La distinction entre laryngite sous glottique épiglottite et bronchite chez le nourrisson
Le stridor inspiratoire isolé oriente vers une obstruction laryngée haute, tandis que la bronchite produit une respiration sifflante expiratoire. Vous suspecterez une épiglottite si le bébé refuse de s’alimenter, bave, présente une dysphagie ou une détresse respiratoire marquée. L’épiglottite est devenue rare depuis la vaccination contre Hib mais reste une urgence si présente. Checklist pratique : 1/ si bave et douleur à la déglutition : appel urgent ; 2/ si respiration sifflante expiratoire : envisager bronchiolite ou bronchite ; 3/ si doute : préférer l’évaluation immédiate en service d’urgence.
La conduite à tenir en urgence et à domicile selon la gravité des signes respiratoires observés
Agir vite mais sans gestes dangereux. Les mesures à la maison suffisent souvent si l’enfant respire normalement et boit. Les signes de gravité imposent une prise en charge médicale immédiate. Les sources principales : Haute Autorité de Santé (HAS 2018) et American Academy of Pediatrics (AAP 2018).

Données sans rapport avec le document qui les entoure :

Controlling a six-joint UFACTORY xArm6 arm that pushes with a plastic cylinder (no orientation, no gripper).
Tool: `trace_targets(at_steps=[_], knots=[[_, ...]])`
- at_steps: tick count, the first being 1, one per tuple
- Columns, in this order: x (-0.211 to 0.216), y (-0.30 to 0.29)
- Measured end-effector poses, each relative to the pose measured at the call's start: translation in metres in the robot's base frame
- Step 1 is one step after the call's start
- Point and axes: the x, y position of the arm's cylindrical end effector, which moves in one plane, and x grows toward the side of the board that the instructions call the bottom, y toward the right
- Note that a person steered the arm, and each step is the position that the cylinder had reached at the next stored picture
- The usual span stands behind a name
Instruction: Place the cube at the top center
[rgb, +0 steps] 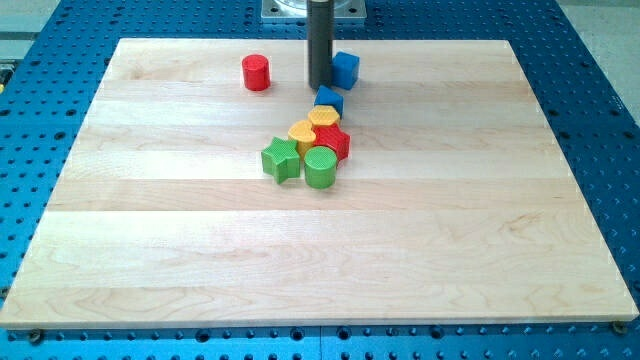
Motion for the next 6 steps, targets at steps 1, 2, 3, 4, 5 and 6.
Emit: trace_targets(at_steps=[1, 2, 3, 4, 5, 6], knots=[[0.004, 0.025], [0.018, 0.029], [0.006, 0.061], [-0.012, 0.090], [-0.040, 0.063], [-0.008, 0.077]])
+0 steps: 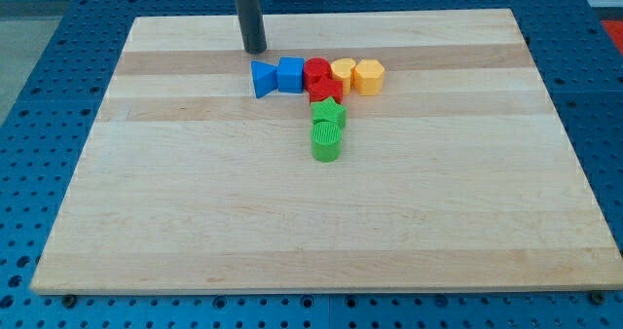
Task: Move the blue cube diagonally below to the red circle
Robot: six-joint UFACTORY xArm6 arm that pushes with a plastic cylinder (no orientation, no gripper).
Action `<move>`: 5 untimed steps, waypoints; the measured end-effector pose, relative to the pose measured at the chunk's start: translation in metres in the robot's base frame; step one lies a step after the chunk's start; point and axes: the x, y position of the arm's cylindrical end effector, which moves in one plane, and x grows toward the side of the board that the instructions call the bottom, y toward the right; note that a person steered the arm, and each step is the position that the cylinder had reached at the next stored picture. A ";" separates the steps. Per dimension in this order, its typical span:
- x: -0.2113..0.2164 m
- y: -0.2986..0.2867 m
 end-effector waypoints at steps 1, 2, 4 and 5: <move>0.007 0.005; 0.019 0.010; 0.089 0.018; 0.133 0.018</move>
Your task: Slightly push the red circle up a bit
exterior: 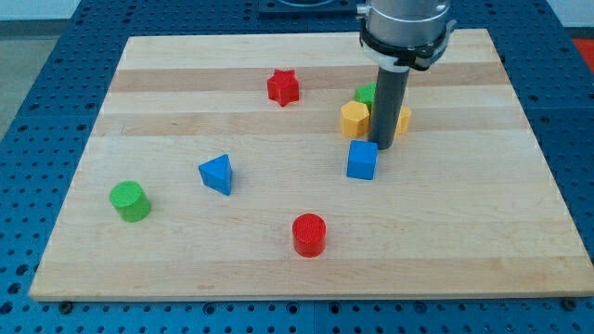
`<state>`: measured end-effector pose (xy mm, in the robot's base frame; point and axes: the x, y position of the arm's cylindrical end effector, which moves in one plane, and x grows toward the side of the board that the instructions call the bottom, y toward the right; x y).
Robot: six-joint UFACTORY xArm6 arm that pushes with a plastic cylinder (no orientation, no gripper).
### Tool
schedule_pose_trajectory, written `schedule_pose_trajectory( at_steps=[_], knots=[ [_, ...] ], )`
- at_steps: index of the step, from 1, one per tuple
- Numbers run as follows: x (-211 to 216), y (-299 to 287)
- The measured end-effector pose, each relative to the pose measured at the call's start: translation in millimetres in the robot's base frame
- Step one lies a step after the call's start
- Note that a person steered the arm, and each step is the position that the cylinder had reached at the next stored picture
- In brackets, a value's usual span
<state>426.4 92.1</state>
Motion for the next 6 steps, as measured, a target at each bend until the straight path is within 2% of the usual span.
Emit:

Le guide des gestes immédiats à la maison humidification position et antipyrétiques sûrs
Vous pouvez humidifier l’air : douche chaude en laissant la vapeur envahir la salle où se trouve le bébé ou utiliser un humidificateur froid. Calmez l’enfant en le portant en position verticale ; le pleur aggrave la toux et l’obstruction. Donnez un antipyrétique adapté au poids : paracétamol 15 mg/kg toutes les 4 à 6 heures (max 60 mg/kg/24 h) ; ibuprofène 10 mg/kg toutes les 6 à 8 heures chez l’enfant de plus de 3 mois (max 30 mg/kg/24 h). 1/ ne pas : donner de l’aspirine ni de miel aux moins de 1 an ; 2/ ne pas : administrer des sirops sédatifs ou décongestionnants sans avis médical ; 3/ ne pas : tenter une nébulisation d’adrénaline à domicile sans formation.
| signe d’urgence | action immédiate recommandée | délai pour contacter un professionnel |
|---|---|---|
| cyanose ou lèvres bleues | appeler les urgences (15 ou 112) et soutenir la respiration | immédiat |
| tirage sévère / pauses respiratoires | appeler les urgences et préparer transport médicalisé | immédiat |
| incapacité à boire | contact téléphonique urgent avec pédiatre ou urgences | dans l’heure |
| somnolence anormale | appeler les urgences et rester avec l’enfant jusqu’à arrivée | immédiat |
Le seuil d’alerte médical avec signes de détresse cyanose somnolence ou difficulté à boire
La cyanose, la somnolence, le refus de boire sont des critères d’hospitalisation urgente. Vous devez appeler les services d’urgence si le tirage est marqué ou si l’enfant fait des pauses respiratoires. Lors du transport, maintenir une position verticale et éviter les excitations qui aggravent la respiration. Checklist pratique finale : 1/ si respiration normale : soins à domicile et surveillance ; 2/ si signes précoces : consulter en urgence pédiatrique ; 3/ si signes de détresse : appeler immédiatement les secours.